From the first line to the last, retype the data below exactly.

Data shown: Begin

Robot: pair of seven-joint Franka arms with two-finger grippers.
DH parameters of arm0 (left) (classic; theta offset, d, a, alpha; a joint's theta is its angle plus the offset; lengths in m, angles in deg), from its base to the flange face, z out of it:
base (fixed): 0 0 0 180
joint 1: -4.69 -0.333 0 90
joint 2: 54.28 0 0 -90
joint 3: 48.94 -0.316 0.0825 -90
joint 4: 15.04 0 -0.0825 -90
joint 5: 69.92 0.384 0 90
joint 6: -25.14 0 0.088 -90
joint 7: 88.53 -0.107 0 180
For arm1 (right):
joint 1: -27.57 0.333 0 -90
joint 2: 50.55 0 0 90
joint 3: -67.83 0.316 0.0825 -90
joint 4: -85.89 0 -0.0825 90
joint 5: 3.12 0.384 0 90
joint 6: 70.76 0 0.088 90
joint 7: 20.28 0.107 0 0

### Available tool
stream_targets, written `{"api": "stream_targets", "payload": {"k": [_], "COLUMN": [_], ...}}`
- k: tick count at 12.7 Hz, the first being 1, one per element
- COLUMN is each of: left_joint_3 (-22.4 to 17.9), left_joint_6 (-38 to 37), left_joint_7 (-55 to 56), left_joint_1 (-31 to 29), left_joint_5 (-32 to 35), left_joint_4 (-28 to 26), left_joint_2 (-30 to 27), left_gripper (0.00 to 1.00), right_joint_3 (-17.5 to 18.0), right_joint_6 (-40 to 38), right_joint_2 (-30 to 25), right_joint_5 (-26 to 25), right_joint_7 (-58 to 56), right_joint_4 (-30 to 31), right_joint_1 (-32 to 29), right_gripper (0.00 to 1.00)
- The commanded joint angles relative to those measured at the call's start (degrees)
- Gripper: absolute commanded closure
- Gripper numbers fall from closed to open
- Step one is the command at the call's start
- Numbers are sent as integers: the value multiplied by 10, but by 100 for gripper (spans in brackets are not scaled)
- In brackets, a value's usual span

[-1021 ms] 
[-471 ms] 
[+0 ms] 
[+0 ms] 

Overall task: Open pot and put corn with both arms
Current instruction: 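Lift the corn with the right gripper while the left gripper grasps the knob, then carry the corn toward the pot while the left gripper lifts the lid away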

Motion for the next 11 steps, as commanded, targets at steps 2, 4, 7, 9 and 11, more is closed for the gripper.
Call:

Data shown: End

◆ **Solution to this exercise**
Robot: pair of seven-joint Franka arms with two-finger grippers.
DH parameters of arm0 (left) (classic; theta offset, d, a, alpha; a joint's theta is its angle plus the offset; lengths in m, angles in deg), from its base to the flange face, z out of it:
base (fixed): 0 0 0 180
joint 1: -4.69 -0.333 0 90
joint 2: 54.28 0 0 -90
joint 3: 48.94 -0.316 0.0825 -90
joint 4: 15.04 0 -0.0825 -90
joint 5: 69.92 0.384 0 90
joint 6: -25.14 0 0.088 -90
joint 7: 88.53 -0.107 0 180
For arm1 (right):
joint 1: -27.57 0.333 0 -90
joint 2: 50.55 0 0 90
joint 3: -67.83 0.316 0.0825 -90
joint 4: -85.89 0 -0.0825 90
joint 5: 3.12 0.384 0 90
joint 6: 70.76 0 0.088 90
joint 7: 20.28 0.107 0 0

### Available tool
stream_targets, written `{"api": "stream_targets", "payload": {"k": [_], "COLUMN": [_], ...}}`
- k: tick count at 12.7 Hz, the first being 1, one per element
- COLUMN is each of: left_joint_3 (-22.4 to 17.9), left_joint_6 (-38 to 37), left_joint_7 (-55 to 56), left_joint_1 (-31 to 29), left_joint_5 (-32 to 35), left_joint_4 (-28 to 26), left_joint_2 (-30 to 27), left_gripper (0.00 to 1.00), right_joint_3 (-17.5 to 18.0), right_joint_6 (-40 to 38), right_joint_2 (-30 to 25), right_joint_5 (-26 to 25), right_joint_7 (-58 to 56), right_joint_4 (-30 to 31), right_joint_1 (-32 to 29), right_gripper (0.00 to 1.00)
- The commanded joint angles relative to those measured at the call's start (degrees)
- Gripper: absolute commanded closure
- Gripper numbers fall from closed to open
- Step one is the command at the call's start
- Numbers are sent as integers: the value multiplied by 10, but by 100 for gripper (spans in brackets are not scaled)
- In brackets, a value's usual span

[-1021 ms] 
[-471 ms] 
[+0 ms] 
[+0 ms] 

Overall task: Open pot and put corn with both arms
Current instruction: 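Lift the corn with the right gripper while the left gripper grasps the knob, then carry the corn toward the pot while the left gripper lifts the lid away
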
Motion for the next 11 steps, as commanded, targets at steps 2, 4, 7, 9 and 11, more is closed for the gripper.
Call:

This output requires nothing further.